> _TASK INPUTS_:

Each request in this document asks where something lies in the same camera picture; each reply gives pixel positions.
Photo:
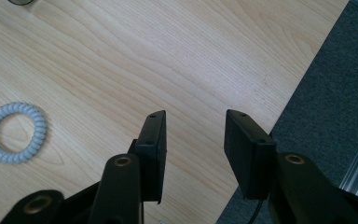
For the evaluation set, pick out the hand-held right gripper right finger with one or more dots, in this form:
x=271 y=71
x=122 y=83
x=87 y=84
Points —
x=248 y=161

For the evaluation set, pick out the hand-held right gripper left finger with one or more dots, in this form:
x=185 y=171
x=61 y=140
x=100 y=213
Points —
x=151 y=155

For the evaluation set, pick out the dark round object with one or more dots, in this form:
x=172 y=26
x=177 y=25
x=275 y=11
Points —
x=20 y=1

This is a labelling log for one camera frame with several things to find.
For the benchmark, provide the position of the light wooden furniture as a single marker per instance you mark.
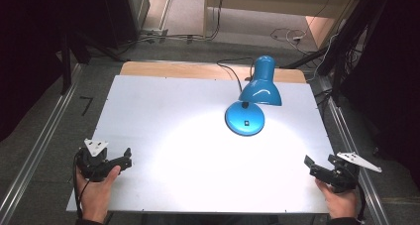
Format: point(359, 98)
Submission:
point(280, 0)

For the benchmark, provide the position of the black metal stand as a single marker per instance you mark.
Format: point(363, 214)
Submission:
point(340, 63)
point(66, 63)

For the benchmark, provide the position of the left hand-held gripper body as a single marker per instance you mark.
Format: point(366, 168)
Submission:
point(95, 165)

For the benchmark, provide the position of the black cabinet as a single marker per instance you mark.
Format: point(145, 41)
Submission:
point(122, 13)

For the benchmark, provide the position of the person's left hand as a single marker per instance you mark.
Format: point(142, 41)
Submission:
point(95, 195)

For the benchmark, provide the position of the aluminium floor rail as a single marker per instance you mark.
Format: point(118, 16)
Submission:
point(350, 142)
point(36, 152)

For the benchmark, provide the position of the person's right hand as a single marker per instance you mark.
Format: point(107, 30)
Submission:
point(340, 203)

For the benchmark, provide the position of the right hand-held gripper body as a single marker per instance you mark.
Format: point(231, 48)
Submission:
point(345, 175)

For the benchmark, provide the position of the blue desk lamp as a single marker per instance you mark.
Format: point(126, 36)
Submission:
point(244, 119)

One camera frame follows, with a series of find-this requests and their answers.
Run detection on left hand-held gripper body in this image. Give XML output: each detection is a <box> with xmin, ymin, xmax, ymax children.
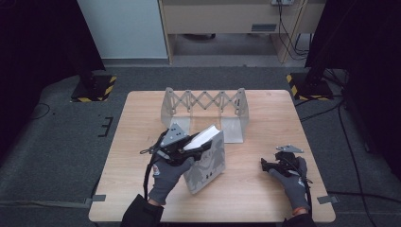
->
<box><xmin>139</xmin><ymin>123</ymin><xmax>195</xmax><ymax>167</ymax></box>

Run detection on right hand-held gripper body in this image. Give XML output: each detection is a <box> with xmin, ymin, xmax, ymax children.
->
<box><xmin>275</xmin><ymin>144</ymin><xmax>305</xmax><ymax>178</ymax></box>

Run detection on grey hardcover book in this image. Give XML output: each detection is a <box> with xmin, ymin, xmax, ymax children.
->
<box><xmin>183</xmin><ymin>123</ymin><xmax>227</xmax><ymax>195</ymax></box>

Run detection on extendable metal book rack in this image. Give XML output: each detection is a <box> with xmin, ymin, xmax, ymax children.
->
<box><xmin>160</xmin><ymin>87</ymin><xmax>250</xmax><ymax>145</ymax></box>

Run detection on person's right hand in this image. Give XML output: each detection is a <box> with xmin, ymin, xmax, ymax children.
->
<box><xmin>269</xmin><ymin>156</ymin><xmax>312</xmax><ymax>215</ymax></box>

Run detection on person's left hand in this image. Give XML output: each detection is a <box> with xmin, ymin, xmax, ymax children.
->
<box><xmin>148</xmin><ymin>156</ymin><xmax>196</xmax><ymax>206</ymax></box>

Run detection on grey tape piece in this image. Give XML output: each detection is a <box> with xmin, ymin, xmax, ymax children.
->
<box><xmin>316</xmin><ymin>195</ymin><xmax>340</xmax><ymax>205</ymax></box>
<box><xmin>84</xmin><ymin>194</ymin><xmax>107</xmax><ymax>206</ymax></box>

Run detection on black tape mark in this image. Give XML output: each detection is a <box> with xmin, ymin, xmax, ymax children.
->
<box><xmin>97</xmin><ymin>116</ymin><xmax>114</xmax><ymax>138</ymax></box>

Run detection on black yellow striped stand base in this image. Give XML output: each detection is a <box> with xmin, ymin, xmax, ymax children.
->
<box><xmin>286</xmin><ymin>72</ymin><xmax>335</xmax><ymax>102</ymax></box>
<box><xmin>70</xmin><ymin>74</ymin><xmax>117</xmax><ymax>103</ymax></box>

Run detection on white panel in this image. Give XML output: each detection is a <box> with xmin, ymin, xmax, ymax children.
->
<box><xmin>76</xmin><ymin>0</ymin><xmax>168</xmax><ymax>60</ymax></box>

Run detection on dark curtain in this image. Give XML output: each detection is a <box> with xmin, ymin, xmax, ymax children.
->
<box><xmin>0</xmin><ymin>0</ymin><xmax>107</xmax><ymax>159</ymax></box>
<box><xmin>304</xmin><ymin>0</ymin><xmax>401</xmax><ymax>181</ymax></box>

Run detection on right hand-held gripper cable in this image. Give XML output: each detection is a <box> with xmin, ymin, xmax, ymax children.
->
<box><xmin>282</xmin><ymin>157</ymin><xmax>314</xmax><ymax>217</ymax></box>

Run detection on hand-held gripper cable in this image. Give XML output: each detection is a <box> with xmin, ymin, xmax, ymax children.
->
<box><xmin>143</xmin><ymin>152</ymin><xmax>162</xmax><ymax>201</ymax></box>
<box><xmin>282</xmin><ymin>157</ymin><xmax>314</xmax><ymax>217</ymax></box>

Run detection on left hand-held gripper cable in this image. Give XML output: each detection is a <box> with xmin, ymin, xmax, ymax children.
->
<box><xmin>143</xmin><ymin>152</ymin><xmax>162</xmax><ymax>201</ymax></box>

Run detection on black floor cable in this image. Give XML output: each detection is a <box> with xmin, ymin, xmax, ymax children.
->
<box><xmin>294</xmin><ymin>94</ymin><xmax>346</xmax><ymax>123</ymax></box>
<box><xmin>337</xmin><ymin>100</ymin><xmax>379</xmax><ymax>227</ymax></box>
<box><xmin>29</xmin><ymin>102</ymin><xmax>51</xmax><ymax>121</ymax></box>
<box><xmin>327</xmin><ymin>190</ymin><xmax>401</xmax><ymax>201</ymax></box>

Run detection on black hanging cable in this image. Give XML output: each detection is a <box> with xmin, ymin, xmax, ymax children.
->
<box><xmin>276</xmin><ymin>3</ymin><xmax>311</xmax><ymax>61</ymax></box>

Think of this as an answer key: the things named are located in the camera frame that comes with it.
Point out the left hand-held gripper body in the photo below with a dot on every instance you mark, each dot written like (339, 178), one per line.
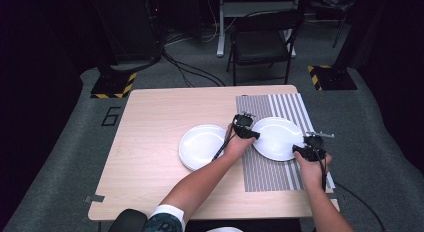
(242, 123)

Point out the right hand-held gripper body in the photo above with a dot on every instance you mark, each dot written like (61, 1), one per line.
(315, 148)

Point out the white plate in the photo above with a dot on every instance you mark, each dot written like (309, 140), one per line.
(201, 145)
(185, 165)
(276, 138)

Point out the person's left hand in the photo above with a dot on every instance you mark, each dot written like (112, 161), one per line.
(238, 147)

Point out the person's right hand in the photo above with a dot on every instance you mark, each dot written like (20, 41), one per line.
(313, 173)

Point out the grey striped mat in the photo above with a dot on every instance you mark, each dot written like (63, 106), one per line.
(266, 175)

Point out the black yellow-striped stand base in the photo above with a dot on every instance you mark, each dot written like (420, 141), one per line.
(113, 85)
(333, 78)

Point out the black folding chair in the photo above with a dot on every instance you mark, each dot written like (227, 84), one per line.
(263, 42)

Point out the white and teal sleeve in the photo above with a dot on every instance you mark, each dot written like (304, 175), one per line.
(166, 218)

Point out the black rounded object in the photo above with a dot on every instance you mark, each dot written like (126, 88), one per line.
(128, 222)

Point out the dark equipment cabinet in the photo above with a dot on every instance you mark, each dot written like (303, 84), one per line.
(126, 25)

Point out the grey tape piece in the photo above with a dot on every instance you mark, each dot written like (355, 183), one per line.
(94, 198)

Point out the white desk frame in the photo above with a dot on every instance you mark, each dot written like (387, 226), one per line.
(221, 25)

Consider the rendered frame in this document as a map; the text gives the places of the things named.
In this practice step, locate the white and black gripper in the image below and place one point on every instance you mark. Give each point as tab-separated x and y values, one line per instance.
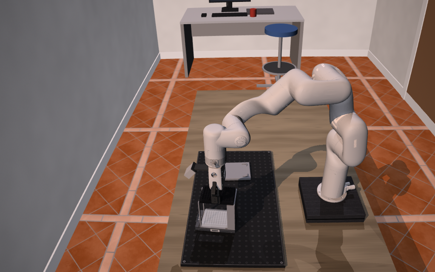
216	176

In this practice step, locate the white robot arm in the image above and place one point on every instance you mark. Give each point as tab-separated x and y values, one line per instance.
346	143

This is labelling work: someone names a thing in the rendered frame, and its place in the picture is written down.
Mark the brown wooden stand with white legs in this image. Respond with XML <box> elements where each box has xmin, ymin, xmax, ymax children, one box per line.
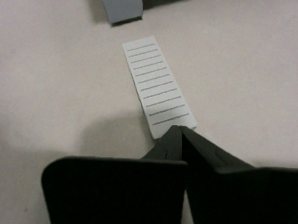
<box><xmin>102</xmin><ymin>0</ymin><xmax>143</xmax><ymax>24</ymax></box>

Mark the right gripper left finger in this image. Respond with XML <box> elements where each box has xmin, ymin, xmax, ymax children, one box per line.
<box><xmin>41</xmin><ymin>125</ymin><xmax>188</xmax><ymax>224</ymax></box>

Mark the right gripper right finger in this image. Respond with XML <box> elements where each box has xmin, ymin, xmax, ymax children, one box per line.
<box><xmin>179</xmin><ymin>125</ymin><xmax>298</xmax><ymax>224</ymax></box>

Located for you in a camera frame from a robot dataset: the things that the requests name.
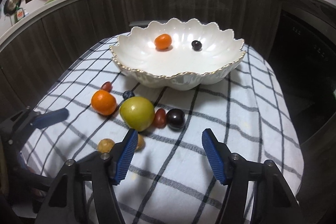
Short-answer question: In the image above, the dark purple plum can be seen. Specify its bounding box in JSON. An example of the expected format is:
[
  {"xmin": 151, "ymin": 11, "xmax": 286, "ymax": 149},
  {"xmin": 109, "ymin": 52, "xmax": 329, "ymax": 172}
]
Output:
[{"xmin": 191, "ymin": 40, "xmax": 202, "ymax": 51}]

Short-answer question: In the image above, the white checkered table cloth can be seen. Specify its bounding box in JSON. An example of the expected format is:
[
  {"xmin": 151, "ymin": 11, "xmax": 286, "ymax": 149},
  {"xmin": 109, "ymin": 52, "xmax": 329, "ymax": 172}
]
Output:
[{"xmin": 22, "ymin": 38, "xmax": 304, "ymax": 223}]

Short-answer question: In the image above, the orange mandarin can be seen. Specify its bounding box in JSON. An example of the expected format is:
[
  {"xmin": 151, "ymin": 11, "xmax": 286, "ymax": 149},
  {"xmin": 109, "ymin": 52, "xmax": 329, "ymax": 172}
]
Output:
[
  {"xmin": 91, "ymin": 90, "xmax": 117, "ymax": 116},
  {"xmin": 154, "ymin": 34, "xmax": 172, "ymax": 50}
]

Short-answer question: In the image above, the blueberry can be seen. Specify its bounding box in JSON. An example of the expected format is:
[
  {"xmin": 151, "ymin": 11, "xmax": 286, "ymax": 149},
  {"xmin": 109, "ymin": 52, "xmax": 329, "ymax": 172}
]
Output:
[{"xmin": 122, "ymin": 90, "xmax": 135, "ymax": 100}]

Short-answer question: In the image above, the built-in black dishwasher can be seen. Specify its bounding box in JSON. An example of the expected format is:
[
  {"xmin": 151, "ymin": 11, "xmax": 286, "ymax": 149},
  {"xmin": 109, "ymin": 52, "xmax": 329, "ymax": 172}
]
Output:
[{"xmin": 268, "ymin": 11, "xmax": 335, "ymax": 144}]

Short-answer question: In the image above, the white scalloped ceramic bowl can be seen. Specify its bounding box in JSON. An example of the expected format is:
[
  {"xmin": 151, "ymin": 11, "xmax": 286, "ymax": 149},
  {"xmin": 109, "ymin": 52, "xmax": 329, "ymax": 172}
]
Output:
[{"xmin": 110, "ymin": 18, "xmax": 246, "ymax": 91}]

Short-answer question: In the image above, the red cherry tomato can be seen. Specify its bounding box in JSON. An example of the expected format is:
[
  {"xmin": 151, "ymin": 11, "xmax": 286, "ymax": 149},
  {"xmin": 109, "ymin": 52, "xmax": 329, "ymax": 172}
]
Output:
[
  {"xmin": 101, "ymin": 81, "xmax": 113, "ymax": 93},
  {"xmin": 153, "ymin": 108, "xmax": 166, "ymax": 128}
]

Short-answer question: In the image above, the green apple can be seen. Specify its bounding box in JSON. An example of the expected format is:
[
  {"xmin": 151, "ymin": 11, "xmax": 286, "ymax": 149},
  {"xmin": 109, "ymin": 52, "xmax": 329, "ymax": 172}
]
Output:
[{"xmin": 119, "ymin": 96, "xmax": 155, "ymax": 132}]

> _TASK_: Output exactly those lines of the data above that run from the line with "Consider the rendered" up to and including the line with "This is labelling". No pictures go in.

> _ANSWER FOR THIS EXERCISE_:
Consider the rendered frame in this document as a map; the text gives the places of the things named.
In this practice step, locate the white and black gripper in the image below and place one point on every instance you mark. Give each point as tab-separated x and y values, one line per instance.
216	176

In this practice step, locate the white robot arm in the image above and place one point on every instance you mark. Give each point as tab-separated x and y values, one line per instance.
346	143

This is labelling work: someone names a thing in the rendered frame, and its place in the picture is written down.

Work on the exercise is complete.